(Problem)
Reproduce the data below exactly. Skip the pictures.

(Data shown)
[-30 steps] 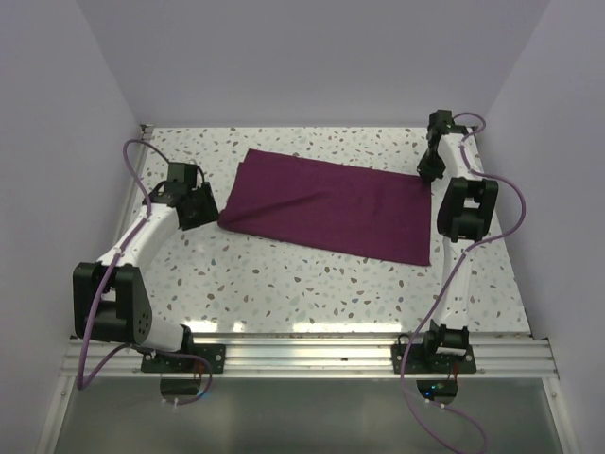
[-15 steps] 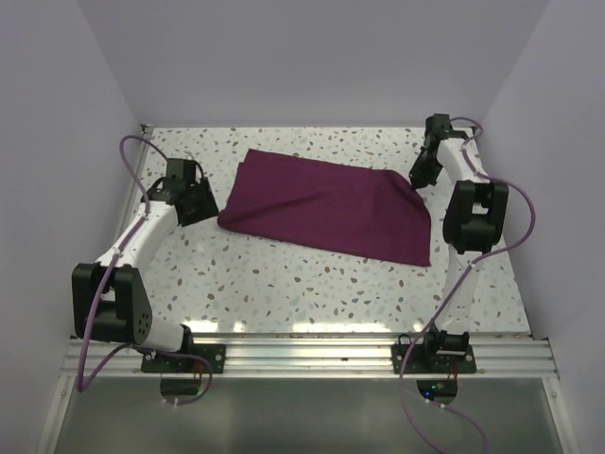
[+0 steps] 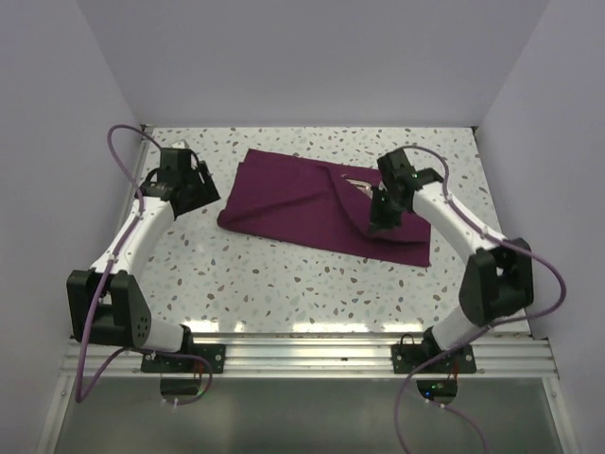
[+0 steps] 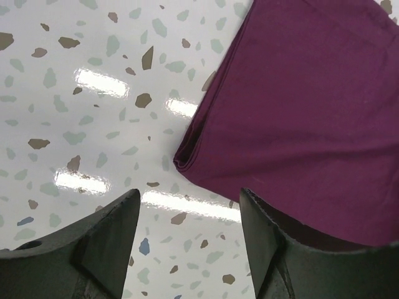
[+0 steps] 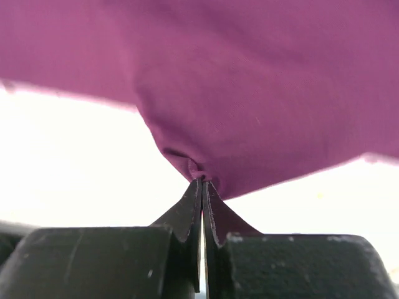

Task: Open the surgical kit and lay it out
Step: Open the surgical kit at the center of the board.

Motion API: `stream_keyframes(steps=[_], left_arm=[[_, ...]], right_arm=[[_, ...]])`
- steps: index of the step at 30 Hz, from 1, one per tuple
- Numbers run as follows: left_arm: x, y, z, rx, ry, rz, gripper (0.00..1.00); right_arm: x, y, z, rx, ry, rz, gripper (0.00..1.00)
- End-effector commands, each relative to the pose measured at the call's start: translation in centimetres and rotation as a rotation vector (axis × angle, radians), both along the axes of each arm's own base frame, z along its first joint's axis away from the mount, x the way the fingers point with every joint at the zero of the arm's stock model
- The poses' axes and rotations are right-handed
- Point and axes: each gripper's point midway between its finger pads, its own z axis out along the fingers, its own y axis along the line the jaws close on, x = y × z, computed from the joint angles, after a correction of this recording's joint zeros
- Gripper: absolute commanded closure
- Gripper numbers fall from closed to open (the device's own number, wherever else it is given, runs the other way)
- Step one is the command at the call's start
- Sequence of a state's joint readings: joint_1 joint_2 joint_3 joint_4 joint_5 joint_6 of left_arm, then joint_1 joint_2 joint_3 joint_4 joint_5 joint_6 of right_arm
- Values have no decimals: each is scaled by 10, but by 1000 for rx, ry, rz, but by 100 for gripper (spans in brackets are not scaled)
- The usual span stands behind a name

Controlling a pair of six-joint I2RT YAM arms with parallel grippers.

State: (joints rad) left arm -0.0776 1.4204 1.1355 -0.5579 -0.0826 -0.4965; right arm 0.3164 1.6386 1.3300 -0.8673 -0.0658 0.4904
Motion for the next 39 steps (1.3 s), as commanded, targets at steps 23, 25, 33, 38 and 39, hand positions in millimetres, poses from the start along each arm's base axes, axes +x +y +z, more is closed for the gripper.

(Response to the task)
[-30 steps] 
[-15 steps] 
[+0 steps] 
[+0 steps] 
[+0 steps] 

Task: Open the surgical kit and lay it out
Step: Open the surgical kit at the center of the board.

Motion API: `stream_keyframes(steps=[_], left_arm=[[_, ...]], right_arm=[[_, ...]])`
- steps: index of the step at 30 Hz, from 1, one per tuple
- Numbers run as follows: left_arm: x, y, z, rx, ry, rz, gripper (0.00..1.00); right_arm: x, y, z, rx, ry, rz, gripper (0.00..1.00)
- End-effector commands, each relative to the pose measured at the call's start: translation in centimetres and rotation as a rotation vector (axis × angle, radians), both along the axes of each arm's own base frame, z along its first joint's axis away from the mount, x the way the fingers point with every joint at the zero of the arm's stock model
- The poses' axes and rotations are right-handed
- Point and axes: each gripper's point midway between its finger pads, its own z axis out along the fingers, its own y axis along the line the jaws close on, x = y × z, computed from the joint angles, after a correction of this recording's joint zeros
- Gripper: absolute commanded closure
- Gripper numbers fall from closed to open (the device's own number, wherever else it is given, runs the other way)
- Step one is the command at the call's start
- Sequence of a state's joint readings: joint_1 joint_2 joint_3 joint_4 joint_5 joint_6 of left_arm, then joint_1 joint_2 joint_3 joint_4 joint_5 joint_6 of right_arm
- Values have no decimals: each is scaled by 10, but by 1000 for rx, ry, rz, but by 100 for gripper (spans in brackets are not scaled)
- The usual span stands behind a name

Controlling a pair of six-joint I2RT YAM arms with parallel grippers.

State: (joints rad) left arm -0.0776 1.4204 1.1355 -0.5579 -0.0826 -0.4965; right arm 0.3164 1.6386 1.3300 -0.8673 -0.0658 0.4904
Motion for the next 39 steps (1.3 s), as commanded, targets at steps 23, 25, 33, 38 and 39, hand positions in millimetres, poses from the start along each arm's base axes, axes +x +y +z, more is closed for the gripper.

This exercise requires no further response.